Hydrogen bonding in infinite hydrogen fluoride and hydrogen chloride chains

TL;DR

This paper investigates hydrogen bonding in infinite HF and HCl chains using high-level ab initio methods, decomposing the energy contributions to better understand and efficiently compute their binding energies.

Contribution

It introduces a decomposition of correlation energy into short- and long-range parts using energy increments, enabling more efficient calculations for solid-state hydrogen-bonded systems.

Findings

Van der Waals constants for two-body dispersion interactions are determined.

Long-range correlation contributions can be summed analytically, reducing computational effort.

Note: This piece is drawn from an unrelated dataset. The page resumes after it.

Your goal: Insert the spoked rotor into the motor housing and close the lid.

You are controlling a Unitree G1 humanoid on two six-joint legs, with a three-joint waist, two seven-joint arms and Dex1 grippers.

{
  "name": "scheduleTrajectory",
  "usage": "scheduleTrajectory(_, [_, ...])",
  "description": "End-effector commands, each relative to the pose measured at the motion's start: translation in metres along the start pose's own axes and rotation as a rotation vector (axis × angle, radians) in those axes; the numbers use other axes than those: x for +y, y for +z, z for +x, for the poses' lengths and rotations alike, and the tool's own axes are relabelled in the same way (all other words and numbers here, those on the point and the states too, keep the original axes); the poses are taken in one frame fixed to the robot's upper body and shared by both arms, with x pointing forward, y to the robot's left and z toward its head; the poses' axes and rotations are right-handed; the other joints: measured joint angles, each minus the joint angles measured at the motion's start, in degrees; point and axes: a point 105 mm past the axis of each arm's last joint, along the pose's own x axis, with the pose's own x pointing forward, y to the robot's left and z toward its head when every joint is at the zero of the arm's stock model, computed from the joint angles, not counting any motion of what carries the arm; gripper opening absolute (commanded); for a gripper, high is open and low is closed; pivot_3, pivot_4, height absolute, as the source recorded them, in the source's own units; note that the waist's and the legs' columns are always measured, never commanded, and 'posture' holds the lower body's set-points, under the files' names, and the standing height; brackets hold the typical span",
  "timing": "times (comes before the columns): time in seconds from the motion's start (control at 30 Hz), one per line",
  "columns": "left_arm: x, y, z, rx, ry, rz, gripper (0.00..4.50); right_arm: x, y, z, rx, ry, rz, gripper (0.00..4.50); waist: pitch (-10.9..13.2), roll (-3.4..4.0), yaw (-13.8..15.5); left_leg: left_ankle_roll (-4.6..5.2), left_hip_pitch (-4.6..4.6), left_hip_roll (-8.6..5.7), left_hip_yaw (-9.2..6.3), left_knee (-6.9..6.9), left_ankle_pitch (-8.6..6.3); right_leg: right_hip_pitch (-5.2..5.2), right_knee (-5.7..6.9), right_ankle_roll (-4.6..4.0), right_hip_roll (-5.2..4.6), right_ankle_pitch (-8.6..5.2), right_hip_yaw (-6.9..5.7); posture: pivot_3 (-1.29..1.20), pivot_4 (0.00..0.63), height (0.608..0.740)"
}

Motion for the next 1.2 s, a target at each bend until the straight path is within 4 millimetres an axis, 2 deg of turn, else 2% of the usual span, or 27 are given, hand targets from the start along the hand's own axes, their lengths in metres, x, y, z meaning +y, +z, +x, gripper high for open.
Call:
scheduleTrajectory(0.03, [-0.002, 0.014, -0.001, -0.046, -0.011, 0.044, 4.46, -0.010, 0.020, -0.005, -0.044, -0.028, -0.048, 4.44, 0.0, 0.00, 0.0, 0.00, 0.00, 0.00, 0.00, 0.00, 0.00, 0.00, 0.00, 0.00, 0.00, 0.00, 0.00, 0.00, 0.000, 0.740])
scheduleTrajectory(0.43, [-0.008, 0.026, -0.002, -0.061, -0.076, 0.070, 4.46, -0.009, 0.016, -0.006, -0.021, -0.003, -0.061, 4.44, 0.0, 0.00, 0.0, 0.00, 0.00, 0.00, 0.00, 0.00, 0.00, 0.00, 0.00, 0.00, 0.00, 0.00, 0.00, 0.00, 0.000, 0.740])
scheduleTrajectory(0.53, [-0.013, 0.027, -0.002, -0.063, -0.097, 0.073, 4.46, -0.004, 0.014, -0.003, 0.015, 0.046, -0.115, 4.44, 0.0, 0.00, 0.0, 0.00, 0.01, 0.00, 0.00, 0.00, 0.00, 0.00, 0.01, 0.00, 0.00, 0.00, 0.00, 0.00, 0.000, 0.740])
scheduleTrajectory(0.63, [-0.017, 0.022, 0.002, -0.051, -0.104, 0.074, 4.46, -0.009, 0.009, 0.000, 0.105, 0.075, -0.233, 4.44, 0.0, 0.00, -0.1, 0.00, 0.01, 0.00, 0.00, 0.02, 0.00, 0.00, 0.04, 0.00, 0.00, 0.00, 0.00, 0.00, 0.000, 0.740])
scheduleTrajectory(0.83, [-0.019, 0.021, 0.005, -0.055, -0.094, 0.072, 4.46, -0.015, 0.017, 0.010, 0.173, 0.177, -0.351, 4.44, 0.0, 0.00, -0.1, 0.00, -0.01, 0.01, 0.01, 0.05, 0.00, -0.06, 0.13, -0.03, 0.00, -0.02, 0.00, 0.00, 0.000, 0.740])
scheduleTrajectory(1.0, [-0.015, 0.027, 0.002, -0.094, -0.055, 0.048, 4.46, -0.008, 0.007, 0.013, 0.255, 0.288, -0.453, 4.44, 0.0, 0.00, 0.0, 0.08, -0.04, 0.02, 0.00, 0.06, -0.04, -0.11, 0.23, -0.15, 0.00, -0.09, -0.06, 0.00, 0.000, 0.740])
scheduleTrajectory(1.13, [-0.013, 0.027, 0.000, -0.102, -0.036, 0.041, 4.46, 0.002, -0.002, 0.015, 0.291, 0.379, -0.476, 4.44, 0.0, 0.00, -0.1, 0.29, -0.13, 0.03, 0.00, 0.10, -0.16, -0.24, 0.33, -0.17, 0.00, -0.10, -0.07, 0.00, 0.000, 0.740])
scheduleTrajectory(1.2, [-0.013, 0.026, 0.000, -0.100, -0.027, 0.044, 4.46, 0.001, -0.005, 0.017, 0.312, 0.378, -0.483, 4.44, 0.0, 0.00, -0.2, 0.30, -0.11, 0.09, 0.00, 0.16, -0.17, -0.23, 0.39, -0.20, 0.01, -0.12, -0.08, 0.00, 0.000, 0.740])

Short-range interactions require detailed treatment for accurate binding energy calculations.

Abstract

Hydrogen bonding in infinite HF and HCl bent (zigzag) chains is studied using the ab initio coupled-cluster singles and doubles (CCSD) correlation method. The correlation contribution to the binding energy is decomposed in terms of nonadditive many-body interactions between the monomers in the chains, the so-called energy increments. Van der Waals constants for the two-body dispersion interaction between distant monomers in the infinite chains are extracted from this decomposition. They allow a partitioning of the correlation contribution to the binding energy into short- and long-range terms. This finding affords a significant reduction in the computational effort of ab initio calculations for solids as only the short-range part requires a sophisticated treatment whereas the long-range part can be summed immediately to infinite distances.